In summary, this study demonstrates that NGR1 exerts significant therapeutic effects against MASH by attenuating hepatic lipid accumulation, inflammatory responses, and fibrotic progression in CDAHFD-induced MASH mice. Mechanistically, we identify that NGR1 ameliorates MASH pathology primarily through restoration of NDUFS2 expression, which in turn improves mitochondrial function, enhances oxidative phosphorylation, and promotes fatty acid β-oxidation.

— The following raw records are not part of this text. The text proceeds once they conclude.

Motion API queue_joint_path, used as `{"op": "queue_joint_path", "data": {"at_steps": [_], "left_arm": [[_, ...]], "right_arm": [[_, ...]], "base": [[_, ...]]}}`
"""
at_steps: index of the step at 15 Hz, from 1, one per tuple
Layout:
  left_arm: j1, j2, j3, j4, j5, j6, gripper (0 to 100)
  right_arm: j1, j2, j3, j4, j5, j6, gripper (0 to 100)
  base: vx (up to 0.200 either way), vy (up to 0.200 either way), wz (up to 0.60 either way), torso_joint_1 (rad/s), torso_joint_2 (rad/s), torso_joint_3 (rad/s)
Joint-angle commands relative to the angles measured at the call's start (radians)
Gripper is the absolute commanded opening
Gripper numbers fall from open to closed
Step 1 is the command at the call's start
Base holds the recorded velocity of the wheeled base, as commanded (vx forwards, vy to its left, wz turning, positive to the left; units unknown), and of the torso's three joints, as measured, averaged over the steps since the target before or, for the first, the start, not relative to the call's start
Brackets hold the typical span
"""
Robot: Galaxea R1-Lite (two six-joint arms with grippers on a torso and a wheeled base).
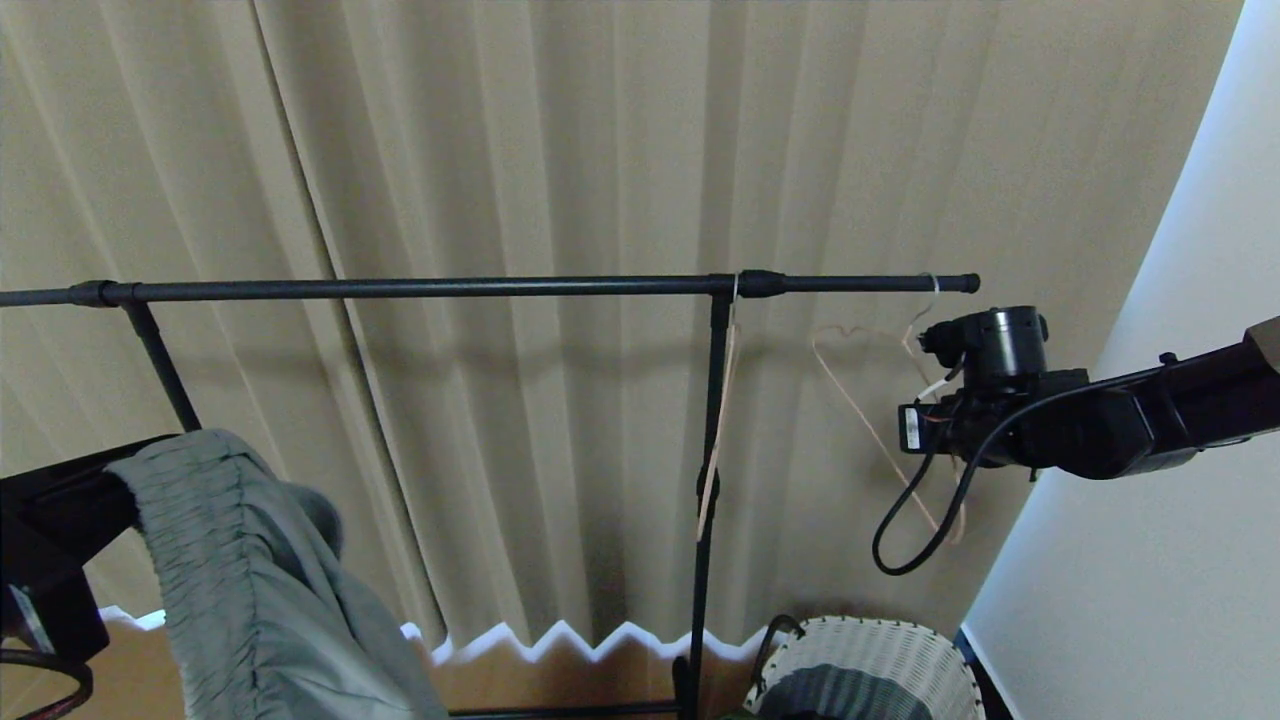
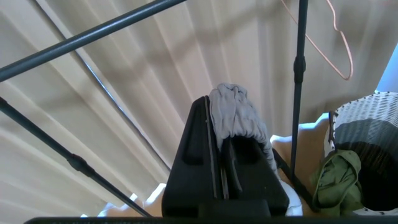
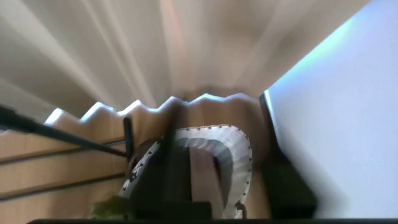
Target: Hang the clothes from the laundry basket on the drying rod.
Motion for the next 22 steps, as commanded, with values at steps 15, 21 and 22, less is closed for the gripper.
{"op": "queue_joint_path", "data": {"at_steps": [15, 21, 22], "left_arm": [[-0.001, -0.002, -0.002, -0.001, 0.000, 0.005, 0], [-0.001, -0.007, -0.002, -0.002, 0.001, 0.007, 0], [-0.001, -0.007, 0.001, -0.010, 0.001, 0.007, 0]], "right_arm": [[0.019, -0.243, 0.192, -0.129, 0.136, -0.002, 0], [0.036, -0.373, 0.338, -0.149, 0.172, -0.021, 0], [0.037, -0.412, 0.370, -0.149, 0.164, -0.022, 0]], "base": [[0.000, 0.000, 0.00, 0.000, 0.00, 0.000], [0.000, 0.000, 0.00, 0.000, 0.00, 0.000], [0.000, 0.000, 0.00, 0.000, 0.00, 0.000]]}}
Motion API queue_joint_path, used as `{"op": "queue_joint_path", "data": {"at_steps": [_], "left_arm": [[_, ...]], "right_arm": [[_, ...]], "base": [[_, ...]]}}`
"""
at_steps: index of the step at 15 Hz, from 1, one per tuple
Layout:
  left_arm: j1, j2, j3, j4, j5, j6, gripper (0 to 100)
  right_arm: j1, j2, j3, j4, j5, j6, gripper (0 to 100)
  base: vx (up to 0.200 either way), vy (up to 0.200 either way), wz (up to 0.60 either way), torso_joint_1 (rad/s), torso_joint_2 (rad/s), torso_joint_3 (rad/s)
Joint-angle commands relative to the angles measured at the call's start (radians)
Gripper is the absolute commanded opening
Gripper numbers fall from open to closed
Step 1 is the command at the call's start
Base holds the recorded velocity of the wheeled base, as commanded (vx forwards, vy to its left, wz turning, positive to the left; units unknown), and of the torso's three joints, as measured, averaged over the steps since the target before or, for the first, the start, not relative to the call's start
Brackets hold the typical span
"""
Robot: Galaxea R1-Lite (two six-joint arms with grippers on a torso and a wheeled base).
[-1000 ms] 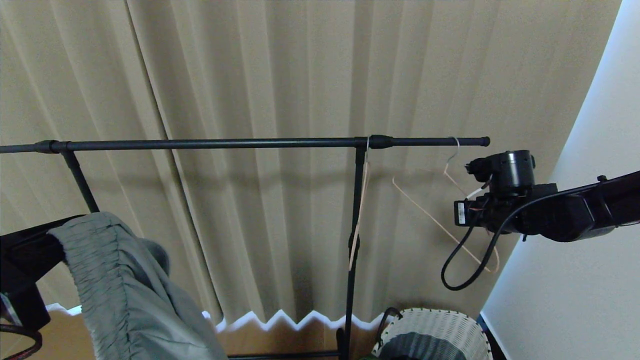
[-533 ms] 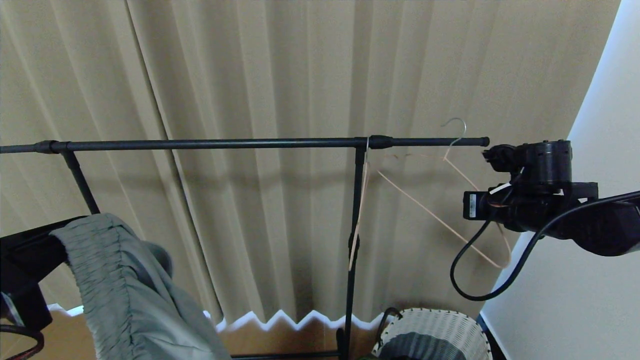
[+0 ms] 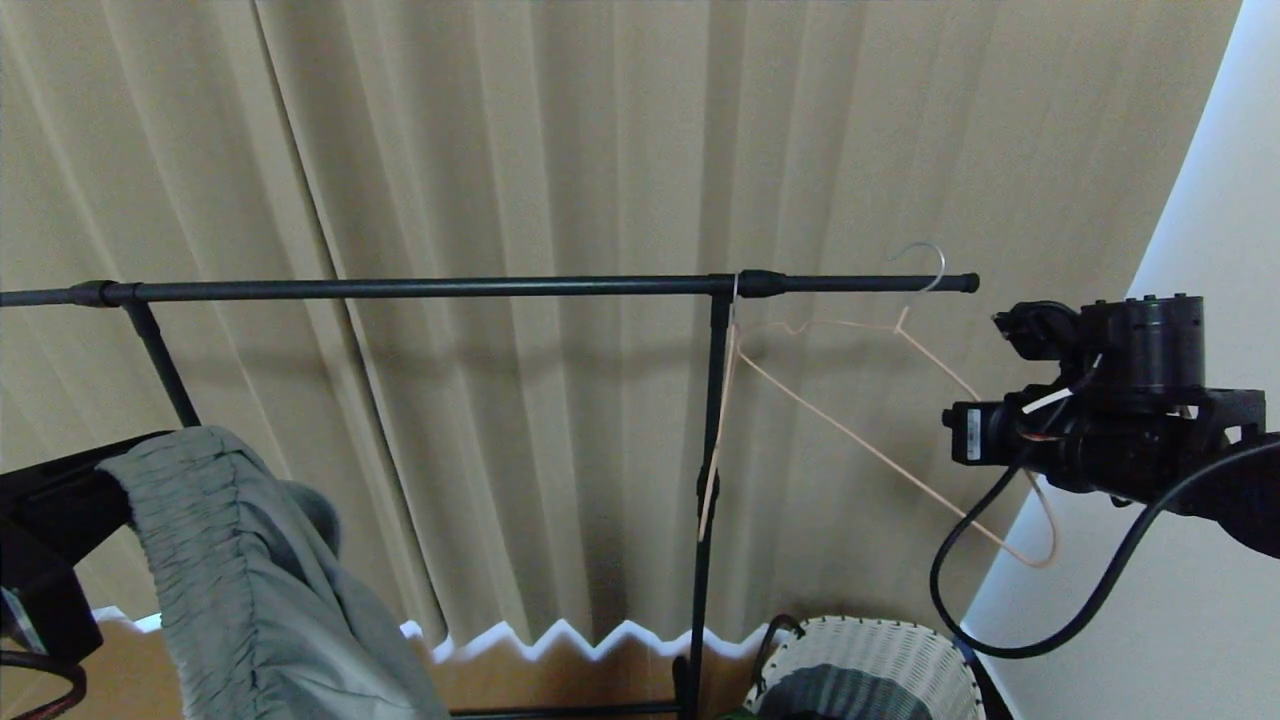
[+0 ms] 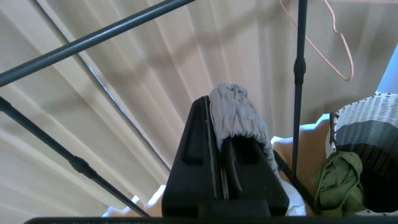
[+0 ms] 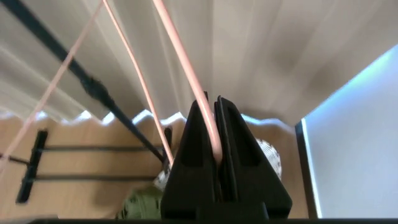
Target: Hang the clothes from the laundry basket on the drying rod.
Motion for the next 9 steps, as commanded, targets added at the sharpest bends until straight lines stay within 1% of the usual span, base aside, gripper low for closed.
{"op": "queue_joint_path", "data": {"at_steps": [1, 2, 4, 6, 9], "left_arm": [[0.000, 0.001, 0.003, -0.010, 0.001, 0.000, 0], [0.000, 0.001, 0.003, -0.013, 0.001, 0.000, 0], [0.000, 0.004, 0.012, -0.013, 0.001, 0.000, 0], [0.001, 0.006, 0.026, -0.013, 0.001, 0.000, 0], [0.001, 0.007, 0.031, -0.013, 0.001, 0.000, 0]], "right_arm": [[0.007, -0.105, 0.071, 0.000, -0.020, -0.004, 0], [0.006, -0.142, 0.097, 0.000, -0.048, -0.017, 0], [0.006, -0.191, 0.148, 0.000, -0.128, -0.037, 0], [0.012, -0.242, 0.196, 0.000, -0.174, -0.050, 0], [0.013, -0.329, 0.248, 0.000, -0.180, -0.090, 0]], "base": [[0.000, 0.000, 0.00, 0.000, 0.00, 0.000], [0.000, 0.000, 0.00, 0.000, 0.00, 0.000], [0.000, 0.000, 0.00, 0.000, 0.00, 0.000], [0.000, 0.000, 0.00, 0.000, 0.00, 0.000], [0.000, 0.000, 0.00, 0.000, 0.00, 0.000]]}}
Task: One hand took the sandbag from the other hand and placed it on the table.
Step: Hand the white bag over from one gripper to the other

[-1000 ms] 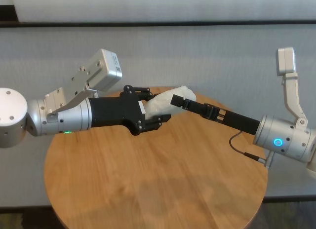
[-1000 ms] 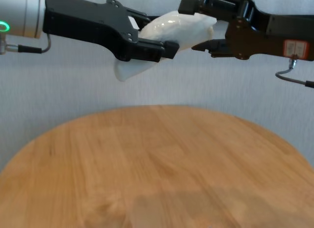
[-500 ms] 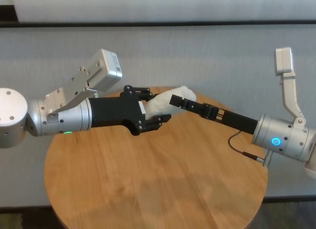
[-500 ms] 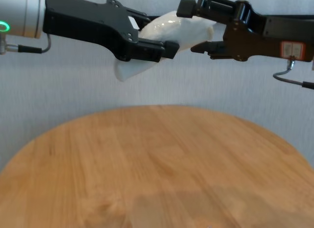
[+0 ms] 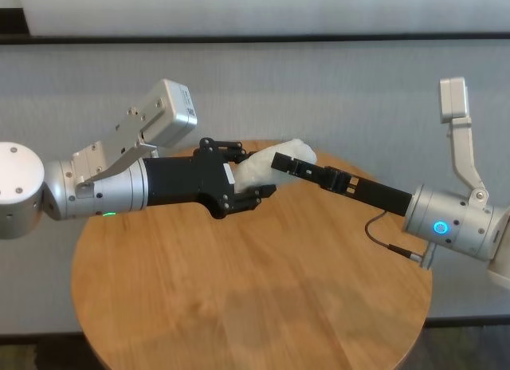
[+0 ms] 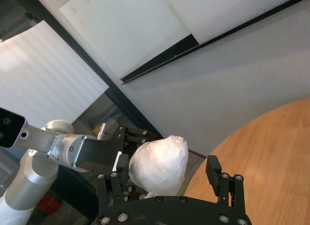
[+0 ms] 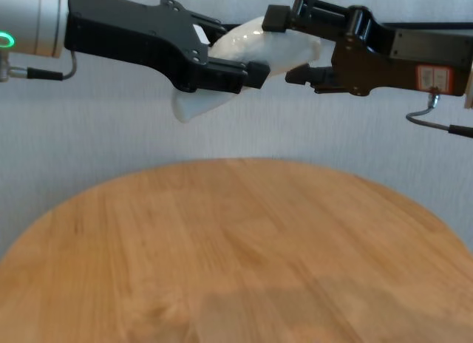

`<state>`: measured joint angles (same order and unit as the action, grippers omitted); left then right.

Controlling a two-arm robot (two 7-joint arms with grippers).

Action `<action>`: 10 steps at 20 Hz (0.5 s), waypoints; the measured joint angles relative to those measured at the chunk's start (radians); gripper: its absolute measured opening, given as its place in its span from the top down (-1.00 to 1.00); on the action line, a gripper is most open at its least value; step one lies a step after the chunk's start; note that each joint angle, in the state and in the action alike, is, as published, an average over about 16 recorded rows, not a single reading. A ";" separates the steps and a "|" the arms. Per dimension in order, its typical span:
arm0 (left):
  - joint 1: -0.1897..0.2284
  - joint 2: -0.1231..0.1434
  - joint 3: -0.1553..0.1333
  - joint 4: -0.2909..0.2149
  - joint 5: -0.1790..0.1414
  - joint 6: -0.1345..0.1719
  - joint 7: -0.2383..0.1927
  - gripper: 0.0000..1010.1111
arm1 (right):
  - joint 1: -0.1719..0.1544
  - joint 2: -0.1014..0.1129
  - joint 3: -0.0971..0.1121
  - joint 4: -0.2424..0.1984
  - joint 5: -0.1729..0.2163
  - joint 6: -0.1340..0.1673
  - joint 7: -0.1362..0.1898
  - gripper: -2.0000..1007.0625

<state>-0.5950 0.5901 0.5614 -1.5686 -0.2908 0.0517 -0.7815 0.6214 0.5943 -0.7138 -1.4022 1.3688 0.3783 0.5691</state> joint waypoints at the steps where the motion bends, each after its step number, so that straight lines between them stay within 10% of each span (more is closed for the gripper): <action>1: 0.000 0.000 0.000 0.000 0.000 0.000 0.000 -0.02 | 0.001 0.000 -0.001 0.000 0.002 0.000 -0.002 -0.99; 10: 0.000 0.000 0.000 0.000 0.000 0.000 0.000 -0.02 | 0.003 -0.001 -0.003 0.002 0.008 -0.001 -0.012 -0.99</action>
<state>-0.5950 0.5901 0.5614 -1.5686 -0.2908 0.0517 -0.7815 0.6242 0.5933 -0.7171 -1.3997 1.3767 0.3768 0.5574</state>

These findings position NGR1 as a promising natural candidate for MASH therapy and highlight NDUFS2 as a potential key target for mitochondrial-targeted interventions in MASH. Future studies will further elucidate the upstream molecular mechanisms by which NGR1 regulates NDUFS2 expression and validates the central role of NDUFS2 in mediating the therapeutic effects of NGR1, thereby providing a theoretical foundation and practical strategy for the clinical treatment of MASH.

Supplementary Materials

The following supporting information can be downloaded at: https://www.mdpi.com/article/10.3390/ph19040524/s1, Figure S1: Body weight and food intake of mice fed with HFD.; Table S1: The system of quantitative real-time polymerase chain reaction.; Table S2: Human and mouse primer sequences.

Author Contributions

Participated in research design: Y.X., J.A. and G.W. Conducted experiments: Q.Z., M.L. and R.Z. Performed data analysis: M.L., Q.Z. and D.L. Wrote or contributed to the writing of the manuscript: M.L., D.L. and Y.X. Reviewed the manuscript: J.A. and G.W. All authors have read and agreed to the published version of the manuscript.

Funding

This project was supported by the National Natural Science Foundation of China (No. 81872932), the CAMS Innovation Fund for Medical Sciences (2021-I2M-5-011), and the Sanming Project of Medicine in Shenzhen (SZSM202301035).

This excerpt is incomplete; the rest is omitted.